Search the listing below for the line containing "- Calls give". From there through the line containing "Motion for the", transcribe every line exactly, both ends included.
[Start of Attachment]
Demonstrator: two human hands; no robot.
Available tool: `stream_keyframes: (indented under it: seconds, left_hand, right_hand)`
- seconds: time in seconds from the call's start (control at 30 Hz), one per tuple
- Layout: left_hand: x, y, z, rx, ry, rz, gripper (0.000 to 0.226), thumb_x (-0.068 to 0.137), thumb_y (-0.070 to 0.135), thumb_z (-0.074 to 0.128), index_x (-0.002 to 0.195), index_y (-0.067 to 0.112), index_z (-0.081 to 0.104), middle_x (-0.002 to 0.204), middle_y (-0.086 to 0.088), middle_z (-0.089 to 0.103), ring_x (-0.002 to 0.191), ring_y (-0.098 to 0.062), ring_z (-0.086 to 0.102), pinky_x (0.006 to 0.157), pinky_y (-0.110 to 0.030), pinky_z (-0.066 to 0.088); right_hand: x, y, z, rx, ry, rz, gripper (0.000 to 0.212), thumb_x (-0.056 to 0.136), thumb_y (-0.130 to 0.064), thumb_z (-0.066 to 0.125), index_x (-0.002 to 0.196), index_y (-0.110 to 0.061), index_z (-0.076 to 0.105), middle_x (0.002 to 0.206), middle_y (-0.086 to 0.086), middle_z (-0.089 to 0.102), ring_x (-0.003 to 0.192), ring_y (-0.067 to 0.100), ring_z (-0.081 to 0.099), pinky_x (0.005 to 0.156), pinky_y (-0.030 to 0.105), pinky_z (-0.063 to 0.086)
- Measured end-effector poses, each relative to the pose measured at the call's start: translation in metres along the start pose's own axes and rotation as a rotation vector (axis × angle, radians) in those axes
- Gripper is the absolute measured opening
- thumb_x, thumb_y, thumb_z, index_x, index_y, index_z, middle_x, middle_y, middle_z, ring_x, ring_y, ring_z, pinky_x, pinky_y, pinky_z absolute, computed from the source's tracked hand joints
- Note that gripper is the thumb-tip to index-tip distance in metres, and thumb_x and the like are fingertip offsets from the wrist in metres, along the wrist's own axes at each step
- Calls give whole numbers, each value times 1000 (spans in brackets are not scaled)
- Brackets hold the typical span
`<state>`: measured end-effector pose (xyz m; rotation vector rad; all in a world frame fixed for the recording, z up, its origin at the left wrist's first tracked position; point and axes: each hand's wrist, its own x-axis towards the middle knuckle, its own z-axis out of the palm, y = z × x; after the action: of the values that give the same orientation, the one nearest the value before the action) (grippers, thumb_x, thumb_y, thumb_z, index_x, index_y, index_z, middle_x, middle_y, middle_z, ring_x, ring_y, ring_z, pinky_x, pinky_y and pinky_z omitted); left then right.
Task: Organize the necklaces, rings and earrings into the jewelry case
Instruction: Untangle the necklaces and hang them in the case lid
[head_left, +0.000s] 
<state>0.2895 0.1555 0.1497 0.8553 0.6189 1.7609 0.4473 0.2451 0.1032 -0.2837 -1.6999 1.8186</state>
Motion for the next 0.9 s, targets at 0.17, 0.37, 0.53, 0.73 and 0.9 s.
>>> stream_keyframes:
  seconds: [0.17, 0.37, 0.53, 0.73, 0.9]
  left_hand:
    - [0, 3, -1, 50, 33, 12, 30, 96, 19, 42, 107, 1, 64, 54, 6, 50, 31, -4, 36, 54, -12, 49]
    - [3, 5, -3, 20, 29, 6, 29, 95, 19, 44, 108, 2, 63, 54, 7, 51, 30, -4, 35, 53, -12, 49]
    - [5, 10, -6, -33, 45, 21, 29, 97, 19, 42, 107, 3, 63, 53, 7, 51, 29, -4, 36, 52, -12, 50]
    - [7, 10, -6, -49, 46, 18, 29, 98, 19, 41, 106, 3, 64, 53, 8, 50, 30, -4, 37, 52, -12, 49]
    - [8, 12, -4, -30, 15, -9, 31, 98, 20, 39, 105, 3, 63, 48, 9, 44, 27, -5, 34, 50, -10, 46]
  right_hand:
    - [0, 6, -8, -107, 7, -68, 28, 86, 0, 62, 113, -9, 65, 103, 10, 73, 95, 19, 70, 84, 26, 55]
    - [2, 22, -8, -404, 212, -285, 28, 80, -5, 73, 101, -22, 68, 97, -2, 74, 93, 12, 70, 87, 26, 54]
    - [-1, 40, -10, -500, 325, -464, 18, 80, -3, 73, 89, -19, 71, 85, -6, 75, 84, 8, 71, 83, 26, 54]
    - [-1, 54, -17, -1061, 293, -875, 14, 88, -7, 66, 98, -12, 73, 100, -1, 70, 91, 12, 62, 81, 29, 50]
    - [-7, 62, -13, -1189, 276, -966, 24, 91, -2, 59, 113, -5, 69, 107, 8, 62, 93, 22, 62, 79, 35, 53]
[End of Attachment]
ANSWER FOR THE TASK |
- Calls give whole numbers, each value times 1000 (spans in brackets are not scaled)
- Brackets hold the typical span
`<state>`: measured end-effector pose (xyz m; rotation vector rad; all in a world frame fixed for the recording, z up, its origin at the left wrist's first tracked position; point and axes: each hand's wrist, its own x-axis towards the middle knuckle, its own z-axis out of the palm, y = z × x; after the action: of the values that give the same orientation, the one nearest the value before the action) (grippers, thumb_x, thumb_y, thumb_z, index_x, index_y, index_z, middle_x, middle_y, middle_z, ring_x, ring_y, ring_z, pinky_x, pinky_y and pinky_z omitted); left then right.
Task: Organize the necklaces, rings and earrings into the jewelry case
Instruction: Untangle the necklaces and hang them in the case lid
[head_left, +0.000s] 
<state>0.2895 0.1555 0.1497 0.8553 0.6189 1.7609 0.4473 0.2451 0.1032 -0.2837 -1.6999 1.8186</state>
Motion for the next 0.9 s, targets at 0.17, 0.37, 0.53, 0.73 and 0.9 s.

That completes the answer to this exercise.